As we approached No 50 Cheyne, in the Royal Borough of Kensington and Chelsea, of a Saturday evening, the streets felt quaint, quiet, and soothingly silent. This is SW3. No, 50 Cheyne is a neighborhood eating place that, tremendously talking, nearly nobody needs to common over a weekend. If you may come up with the money to have this aesthetically incredible protection as your nearby, there’s a strong chance you’ve got different houses to escape to come Friday.
No Fifty Cheyne sits near the Thames, bathed inside the iridescent twinkle of Albert Bridge. Blue plaques on nearby walls speak of rose bushes planted via Elizabeth I. Sally Greene, theatre impresario and proprietor of Ronnie Scott’s, has taken her former Cheyne Walk Brasserie and converted it into a fashionable, grown-up secure area from life’s beastliness.
Downstairs is a 70-seat restaurant serving snails and black pudding vol-au-vent, chook liver terrine, a 14oz chateaubriand to proportion, and local lobster. Upstairs is a claret-colored, womb-like, windowless cocktail snug and, to the right of this, the form of paneled, bejeweled, couch-strewn living room wherein one ought to imagine Marquise Isabelle from Dangerous Liaisons carrying a big bonnet and plotting mischief.
Obviously, this can all be pretty horrific: stiff, sterile and squander some. Instead, it is an appropriate typhoon of very posh yet additionally pub-like. The roots of this lie with chef Iain Smith, previously head chef of Jason Atherton joint Social Eating House and the now-defunct So share. Should No Fifty Cheyne provide a rigid tasting menu, complete with the requisite “emulsions” and “fragments”.
The cold ambiance derived from such Jeffery can also have ruined the location, but there are grilled lamb chops, red meat-dripping chips, and pear disintegrate with custard for pudding as a substitute. Prices veer from “posh gastropub” to “Jesus Christ, how a whole lot?”; from a Herdwick lamb rump primary at £29 to lobster at £45 – but then, if you discover yourself caught in Chelsea at the weekend, in place of your Cotswolds mansion, possibly a little bisque might be some solace.
Overall, the area is, to apply the technical time period, “a great chortle” and truly romantic. The team of workers, led through Benoit Auneau, have been jolly, activate, and unobtrusive. The clients in large part married couples, several of whom appeared as if they had weathered at the least a silver anniversary yet nevertheless preferred a walk together on a heat spring night.
We ordered 3 starters, all of them quite incredible. A gratifying bowl of smoked Scottish salmon arrived on a soft, heat salad of new potato and muscat grape melded together with a pond-green, herby cream. That turned into followed by using dark, squid-ink rice armed with grilled langoustine and scallop, and titivated with an archly bouji champagne sauce that Charles decreed the first-class aspect he’d eaten this yr.
The vegan alternative was a wildly ornate salad of shaved beetroot, pickled apple and pear, leaves, and delicate cashew nut cream. However, it turned into a hint candy; however, a robust foray into the complicated international of dairy-free great dining. There has been a gradually-cooked fowl’s egg with asparagus, morels, and wild garlic for vegetarians. Portions erred on the aspect of health, as opposed to stingy; that’s perhaps why the temper changed into so buoyant. People were, without a doubt, being fed.
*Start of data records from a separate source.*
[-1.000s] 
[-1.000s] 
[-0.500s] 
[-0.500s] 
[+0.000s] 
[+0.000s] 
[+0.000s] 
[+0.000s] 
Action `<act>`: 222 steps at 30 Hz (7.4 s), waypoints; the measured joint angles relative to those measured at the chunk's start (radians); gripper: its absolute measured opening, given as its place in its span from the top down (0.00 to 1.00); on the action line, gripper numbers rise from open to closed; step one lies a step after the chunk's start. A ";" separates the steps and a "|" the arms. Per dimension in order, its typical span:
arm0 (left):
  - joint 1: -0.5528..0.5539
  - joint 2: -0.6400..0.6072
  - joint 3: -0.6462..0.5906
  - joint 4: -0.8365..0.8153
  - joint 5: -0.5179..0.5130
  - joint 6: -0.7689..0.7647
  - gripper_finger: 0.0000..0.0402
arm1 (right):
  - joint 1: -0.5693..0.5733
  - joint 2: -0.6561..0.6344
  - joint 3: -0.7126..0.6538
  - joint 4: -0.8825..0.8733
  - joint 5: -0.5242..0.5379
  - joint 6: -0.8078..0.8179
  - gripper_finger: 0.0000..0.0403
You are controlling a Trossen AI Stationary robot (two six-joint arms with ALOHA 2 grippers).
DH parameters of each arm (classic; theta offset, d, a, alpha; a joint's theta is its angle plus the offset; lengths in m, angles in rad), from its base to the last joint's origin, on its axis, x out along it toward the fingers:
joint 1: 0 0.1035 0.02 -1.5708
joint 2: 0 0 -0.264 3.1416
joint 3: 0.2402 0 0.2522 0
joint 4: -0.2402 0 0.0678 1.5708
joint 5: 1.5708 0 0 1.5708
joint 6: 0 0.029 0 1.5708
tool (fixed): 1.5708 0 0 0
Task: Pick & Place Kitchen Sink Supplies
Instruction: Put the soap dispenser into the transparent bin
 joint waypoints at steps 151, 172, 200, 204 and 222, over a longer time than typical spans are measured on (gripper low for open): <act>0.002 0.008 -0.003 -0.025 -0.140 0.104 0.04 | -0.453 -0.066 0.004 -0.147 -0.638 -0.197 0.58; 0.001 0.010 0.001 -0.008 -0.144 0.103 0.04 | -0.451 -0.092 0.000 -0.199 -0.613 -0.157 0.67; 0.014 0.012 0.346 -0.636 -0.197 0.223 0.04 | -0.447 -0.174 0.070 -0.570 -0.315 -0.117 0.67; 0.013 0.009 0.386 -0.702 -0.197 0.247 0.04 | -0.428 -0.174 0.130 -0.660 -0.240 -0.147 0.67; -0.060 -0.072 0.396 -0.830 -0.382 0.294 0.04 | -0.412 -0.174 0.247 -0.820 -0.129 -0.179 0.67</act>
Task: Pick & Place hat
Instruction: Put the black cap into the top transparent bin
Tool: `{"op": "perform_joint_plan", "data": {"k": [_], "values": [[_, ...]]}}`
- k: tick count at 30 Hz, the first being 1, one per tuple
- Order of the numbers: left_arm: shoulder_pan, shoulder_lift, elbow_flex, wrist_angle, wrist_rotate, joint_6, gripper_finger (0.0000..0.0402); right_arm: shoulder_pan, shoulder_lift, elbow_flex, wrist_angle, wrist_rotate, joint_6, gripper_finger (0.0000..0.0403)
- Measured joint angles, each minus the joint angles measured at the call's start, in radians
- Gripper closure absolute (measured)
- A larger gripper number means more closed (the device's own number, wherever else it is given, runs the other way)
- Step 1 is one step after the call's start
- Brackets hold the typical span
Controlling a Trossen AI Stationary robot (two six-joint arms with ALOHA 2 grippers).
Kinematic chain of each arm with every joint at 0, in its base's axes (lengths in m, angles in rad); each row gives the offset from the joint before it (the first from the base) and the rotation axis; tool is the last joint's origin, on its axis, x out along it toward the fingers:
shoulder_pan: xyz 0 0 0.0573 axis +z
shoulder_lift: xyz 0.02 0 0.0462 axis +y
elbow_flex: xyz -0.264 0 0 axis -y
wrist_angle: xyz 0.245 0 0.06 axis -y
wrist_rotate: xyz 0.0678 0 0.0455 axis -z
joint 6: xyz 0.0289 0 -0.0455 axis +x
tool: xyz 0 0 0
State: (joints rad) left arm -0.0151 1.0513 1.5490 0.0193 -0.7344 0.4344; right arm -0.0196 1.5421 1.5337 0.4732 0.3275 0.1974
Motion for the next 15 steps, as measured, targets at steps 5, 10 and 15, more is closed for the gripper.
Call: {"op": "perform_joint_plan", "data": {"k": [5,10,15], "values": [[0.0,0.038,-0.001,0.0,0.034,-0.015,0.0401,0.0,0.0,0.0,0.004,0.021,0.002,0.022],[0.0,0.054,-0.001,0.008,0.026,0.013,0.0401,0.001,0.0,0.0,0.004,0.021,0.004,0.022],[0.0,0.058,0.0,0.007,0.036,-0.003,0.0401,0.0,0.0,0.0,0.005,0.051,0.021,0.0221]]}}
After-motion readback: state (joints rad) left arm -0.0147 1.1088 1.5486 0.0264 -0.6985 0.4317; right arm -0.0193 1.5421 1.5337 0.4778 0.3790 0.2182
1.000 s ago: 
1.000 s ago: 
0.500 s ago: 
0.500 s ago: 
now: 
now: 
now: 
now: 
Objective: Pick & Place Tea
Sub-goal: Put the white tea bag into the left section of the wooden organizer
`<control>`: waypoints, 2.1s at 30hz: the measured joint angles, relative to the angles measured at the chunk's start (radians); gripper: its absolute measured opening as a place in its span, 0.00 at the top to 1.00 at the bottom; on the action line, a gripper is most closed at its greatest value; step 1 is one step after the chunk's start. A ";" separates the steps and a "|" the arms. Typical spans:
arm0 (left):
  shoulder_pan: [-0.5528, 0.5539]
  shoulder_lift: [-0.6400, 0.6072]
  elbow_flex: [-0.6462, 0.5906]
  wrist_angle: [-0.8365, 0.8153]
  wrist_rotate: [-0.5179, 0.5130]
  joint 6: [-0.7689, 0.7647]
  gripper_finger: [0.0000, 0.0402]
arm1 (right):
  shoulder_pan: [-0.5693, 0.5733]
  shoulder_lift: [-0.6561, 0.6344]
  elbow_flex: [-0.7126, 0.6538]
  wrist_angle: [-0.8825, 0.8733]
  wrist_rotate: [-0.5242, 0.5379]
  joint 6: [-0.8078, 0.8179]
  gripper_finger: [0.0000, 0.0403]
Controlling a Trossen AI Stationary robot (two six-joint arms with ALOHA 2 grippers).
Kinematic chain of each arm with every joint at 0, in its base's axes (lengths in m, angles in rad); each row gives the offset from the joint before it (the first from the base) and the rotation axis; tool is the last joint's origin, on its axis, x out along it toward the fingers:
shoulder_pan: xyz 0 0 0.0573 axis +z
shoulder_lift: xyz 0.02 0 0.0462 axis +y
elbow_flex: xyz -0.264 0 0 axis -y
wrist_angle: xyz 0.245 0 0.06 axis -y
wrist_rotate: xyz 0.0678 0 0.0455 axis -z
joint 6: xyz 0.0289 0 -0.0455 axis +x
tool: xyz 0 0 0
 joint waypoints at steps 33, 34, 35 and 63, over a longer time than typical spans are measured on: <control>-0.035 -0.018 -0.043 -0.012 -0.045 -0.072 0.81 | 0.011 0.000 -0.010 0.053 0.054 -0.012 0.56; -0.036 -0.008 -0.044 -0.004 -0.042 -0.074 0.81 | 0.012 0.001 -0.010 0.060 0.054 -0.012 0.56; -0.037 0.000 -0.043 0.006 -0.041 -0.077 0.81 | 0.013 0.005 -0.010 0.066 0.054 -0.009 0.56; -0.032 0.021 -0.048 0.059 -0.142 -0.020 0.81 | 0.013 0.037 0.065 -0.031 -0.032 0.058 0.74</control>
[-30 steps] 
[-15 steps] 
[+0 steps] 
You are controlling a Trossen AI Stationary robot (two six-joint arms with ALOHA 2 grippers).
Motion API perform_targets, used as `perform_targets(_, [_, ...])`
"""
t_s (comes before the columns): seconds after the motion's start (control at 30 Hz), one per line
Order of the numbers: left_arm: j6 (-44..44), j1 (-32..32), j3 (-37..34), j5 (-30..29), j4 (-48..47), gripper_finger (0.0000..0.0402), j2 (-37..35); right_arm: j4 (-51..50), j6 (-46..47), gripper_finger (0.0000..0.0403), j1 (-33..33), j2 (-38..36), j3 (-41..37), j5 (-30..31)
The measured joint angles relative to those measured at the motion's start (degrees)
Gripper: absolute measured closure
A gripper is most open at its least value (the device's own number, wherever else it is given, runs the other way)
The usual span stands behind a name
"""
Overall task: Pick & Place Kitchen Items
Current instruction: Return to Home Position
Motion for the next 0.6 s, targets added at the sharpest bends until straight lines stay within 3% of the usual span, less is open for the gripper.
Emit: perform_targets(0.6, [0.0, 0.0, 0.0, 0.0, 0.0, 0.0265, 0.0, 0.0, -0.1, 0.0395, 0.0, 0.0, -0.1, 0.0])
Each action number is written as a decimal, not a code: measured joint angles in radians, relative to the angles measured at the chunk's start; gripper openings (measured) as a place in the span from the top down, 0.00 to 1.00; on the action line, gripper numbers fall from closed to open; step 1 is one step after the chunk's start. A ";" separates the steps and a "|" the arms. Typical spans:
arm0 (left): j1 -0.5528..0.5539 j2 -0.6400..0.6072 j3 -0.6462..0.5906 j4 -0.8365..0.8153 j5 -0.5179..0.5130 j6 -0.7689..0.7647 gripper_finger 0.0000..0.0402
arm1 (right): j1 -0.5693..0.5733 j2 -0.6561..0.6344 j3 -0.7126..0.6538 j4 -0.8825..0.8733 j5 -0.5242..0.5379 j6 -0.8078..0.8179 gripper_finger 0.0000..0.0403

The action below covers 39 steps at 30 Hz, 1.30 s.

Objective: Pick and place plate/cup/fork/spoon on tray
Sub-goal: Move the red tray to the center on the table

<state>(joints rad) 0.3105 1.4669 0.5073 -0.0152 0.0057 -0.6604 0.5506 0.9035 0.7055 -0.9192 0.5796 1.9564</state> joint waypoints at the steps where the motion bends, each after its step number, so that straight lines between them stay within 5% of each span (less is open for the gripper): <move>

Mains persevered in a largely faultless way. A comforting plate of cob bird – breast and a neat croquette – came with an earthy wild mushroom stew and parsley liquor. A vegan important of braised his cabbage with broccolini and younger leek doused in a herb-and-tomato olive-oil sauce turned into a bold, rural romp that I enjoyed, but that went unappreciated through Charles, who turned into distracted through his elderly red meat fillet and cheek crowned with a beneficiant quantity of smoked bone marrow and creamed spinach, which changed into dictionary-definition largesse.